The survey group comprises coaches in the Power Five conferences and at schools whose teams have played in at least three of the past five NCAA tournaments — 87 coaches, with pay numbers available for 68.

To provide additional context, USA TODAY Sports partnered with students at Syracuse University's S.I. Newhouse School of Public Communications to examine contracts for coaches at current Power Five public schools and 11-time national champion Connecticut from 10 years ago. That effort produced figures for 49 coaches.

These are some of the findings:

  • Among the 49 schools for which figures could be determined for 2011-12 and 2021-22, the average pay, adjusted for inflation, rose from nearly $700,000 to nearly $900,000.

  • Ten seasons ago, the highest-paid coach was Tennessee's Pat Summitt, at just under $2 million (a little more than $2.4 million adjusted for inflation). This season, Auriemma is making $2.9 million, Staley and Mulkey more than $2.6 million each.

  • Among the 68 coaches for whom current-season figures could be obtained, , 44 are women, and their average pay is $733,000; ; average pay for the 24 men is $785,000.

  • Of the 15 highest-paid, seven are women, whose average pay is nearly $1.6 million; eight are men, and their average pay is just over $1.4 million.

  • The average pay for a women's basketball coach in this season's survey is $750,000; the average pay for a coach in the men's basketball survey is nearly $3.1 million. However, this number is being affected by $9.5 million in one-time retention payments for three Power Five coaches - Michigan State's Tom Izzo, Kansas' Bill Self and LSU's Will Wade. These payments account for 4 percent of the men's coaches' pay.

Across the country, women’s coaches say being paid equal, or at least closer, to their men’s counterparts is long overdue — and so is the public knowledge of their salaries. Fans need to understand how wide the gap is, coaches say.

“In women’s basketball, what I’m making is the tip of the iceberg,” Staley told USA TODAY Sports. “Monetarily, there is so much more out there that we can get as we’re growing the game. In the men’s game, even if you’re unproven, you come in making what I’m making now. It’s ridiculous.”
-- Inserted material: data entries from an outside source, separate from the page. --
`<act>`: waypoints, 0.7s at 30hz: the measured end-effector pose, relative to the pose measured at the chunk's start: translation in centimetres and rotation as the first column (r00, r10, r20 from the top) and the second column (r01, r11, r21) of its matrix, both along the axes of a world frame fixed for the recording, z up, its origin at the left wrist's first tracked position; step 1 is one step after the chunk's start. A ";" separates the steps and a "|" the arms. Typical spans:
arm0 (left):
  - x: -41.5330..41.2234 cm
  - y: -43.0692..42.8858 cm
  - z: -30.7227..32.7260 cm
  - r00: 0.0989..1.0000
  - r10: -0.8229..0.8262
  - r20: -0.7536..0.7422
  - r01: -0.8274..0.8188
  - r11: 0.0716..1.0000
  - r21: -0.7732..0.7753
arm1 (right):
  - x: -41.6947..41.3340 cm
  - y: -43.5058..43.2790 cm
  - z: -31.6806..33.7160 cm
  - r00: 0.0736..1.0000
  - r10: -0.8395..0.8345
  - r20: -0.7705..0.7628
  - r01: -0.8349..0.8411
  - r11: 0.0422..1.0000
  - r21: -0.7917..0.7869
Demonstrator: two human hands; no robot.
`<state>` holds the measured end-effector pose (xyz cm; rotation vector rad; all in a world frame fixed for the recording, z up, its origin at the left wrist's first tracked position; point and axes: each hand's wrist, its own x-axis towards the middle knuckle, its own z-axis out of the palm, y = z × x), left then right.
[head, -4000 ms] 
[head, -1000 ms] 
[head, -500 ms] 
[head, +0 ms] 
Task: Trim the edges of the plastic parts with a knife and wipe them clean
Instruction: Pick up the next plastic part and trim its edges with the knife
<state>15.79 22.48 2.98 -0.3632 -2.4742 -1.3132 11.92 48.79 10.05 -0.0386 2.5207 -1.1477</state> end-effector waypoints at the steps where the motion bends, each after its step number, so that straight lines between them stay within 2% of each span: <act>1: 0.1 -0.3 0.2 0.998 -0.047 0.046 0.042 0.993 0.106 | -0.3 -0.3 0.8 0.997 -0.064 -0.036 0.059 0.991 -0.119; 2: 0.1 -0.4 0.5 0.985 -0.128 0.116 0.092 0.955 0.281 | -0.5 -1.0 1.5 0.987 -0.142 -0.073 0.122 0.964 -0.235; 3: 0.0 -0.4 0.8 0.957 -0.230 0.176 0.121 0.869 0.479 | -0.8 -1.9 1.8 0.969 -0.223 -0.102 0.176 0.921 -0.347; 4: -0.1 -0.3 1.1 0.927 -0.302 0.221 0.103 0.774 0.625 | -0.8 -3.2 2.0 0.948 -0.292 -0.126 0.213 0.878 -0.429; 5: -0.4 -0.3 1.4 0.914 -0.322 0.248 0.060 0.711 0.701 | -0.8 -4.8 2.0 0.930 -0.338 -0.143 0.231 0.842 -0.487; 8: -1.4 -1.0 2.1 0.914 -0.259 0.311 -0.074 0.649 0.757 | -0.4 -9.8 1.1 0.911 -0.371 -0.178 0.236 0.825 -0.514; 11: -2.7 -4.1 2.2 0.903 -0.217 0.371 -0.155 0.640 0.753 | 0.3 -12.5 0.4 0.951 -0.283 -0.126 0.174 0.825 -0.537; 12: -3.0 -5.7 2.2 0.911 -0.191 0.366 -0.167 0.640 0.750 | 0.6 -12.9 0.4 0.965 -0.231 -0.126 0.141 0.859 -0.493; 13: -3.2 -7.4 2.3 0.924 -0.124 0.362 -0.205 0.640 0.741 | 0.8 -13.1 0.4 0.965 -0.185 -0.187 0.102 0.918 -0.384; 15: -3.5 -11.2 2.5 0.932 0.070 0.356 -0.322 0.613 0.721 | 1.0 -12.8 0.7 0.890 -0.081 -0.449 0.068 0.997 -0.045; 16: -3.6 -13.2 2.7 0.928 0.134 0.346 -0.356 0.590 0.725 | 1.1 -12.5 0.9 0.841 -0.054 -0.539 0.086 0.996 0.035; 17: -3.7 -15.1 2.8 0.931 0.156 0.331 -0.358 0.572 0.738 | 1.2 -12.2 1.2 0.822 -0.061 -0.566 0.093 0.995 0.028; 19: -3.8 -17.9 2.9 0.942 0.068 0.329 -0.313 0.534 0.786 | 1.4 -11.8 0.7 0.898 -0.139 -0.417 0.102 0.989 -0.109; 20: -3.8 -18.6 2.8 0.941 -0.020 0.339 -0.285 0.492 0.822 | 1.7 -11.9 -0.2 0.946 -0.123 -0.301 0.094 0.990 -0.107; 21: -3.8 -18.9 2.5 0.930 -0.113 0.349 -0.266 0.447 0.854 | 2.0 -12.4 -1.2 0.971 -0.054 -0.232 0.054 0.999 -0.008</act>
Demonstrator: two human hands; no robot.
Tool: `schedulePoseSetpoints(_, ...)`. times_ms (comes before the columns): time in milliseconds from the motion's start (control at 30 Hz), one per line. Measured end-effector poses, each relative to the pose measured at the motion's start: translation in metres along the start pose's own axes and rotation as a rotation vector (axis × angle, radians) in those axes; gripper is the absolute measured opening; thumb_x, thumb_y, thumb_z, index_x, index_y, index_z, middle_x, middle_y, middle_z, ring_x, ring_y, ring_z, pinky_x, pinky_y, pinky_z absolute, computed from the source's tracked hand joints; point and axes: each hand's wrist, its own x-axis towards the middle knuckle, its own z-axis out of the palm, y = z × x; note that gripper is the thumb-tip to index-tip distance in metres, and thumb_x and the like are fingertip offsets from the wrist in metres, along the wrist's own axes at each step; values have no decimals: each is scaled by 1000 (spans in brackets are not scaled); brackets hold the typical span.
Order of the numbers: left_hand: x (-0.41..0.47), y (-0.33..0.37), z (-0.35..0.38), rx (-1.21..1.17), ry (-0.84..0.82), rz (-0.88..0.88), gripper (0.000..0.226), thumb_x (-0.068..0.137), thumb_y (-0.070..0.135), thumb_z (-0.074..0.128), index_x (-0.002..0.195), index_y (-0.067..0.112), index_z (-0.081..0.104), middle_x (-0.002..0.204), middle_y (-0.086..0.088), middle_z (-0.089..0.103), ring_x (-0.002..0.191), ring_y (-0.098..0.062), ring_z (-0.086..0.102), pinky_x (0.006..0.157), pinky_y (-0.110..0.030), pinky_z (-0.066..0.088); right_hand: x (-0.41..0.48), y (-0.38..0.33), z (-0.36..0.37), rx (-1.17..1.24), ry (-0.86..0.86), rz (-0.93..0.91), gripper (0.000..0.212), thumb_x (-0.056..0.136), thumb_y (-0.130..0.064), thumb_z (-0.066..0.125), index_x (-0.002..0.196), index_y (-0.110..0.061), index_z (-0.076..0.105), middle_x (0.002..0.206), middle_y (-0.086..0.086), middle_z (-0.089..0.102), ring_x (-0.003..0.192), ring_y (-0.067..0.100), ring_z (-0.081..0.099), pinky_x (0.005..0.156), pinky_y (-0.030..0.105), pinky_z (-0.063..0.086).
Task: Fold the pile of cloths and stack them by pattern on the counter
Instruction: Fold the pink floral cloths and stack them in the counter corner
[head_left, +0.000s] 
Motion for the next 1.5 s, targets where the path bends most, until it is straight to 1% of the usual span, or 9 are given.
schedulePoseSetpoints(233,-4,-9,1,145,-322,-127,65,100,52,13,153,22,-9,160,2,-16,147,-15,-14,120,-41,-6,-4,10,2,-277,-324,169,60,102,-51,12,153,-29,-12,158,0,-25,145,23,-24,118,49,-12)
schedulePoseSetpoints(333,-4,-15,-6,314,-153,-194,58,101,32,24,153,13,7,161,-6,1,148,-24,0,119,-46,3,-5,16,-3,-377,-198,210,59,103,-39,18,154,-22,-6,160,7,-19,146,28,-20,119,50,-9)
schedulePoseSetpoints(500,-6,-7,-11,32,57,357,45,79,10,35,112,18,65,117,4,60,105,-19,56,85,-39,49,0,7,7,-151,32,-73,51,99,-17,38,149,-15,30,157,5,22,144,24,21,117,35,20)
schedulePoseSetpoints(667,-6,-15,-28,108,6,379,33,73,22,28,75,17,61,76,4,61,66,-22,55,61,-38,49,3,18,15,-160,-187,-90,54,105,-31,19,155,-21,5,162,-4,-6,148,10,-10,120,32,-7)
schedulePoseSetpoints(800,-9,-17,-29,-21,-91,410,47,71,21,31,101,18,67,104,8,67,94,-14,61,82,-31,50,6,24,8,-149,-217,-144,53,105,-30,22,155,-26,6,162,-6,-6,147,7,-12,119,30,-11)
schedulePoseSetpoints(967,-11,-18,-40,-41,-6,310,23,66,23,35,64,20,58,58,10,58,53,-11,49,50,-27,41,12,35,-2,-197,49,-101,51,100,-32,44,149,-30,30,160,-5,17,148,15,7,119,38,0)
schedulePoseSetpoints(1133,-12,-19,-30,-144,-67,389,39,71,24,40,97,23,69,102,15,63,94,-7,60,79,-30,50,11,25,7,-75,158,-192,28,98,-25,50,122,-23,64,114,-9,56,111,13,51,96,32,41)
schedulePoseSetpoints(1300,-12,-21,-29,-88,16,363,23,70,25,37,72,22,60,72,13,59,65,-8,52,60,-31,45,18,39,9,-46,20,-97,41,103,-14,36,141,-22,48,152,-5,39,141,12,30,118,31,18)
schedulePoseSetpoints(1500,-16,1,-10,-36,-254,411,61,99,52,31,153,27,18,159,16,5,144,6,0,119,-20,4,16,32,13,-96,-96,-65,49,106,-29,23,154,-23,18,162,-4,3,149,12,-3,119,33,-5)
Dawn Staley led the Gamecocks to the 2017 national title.
Dawn Staley led the Gamecocks to the 2017 national title.

'A huge statement for women's basketball'

For over a decade, Auriemma and Summitt, who built dueling dynasties and won a combined 19 titles, were the only coaches who commanded big money. That started to change when Mulkey, who won three titles at Baylor, also crossed the $1 million threshold around 2009 or 2010.

Mulkey's deal with LSU in April 2021 was the first of three that have re-set the top of the women's basketball market. A month later, Connecticut announced a new deal with Auriemma, putting him at $2.9 million for this season and setting him up to hit $3 million and beyond in upcoming years. Staley’s contract, which essentially matches Auriemma's, followed in October.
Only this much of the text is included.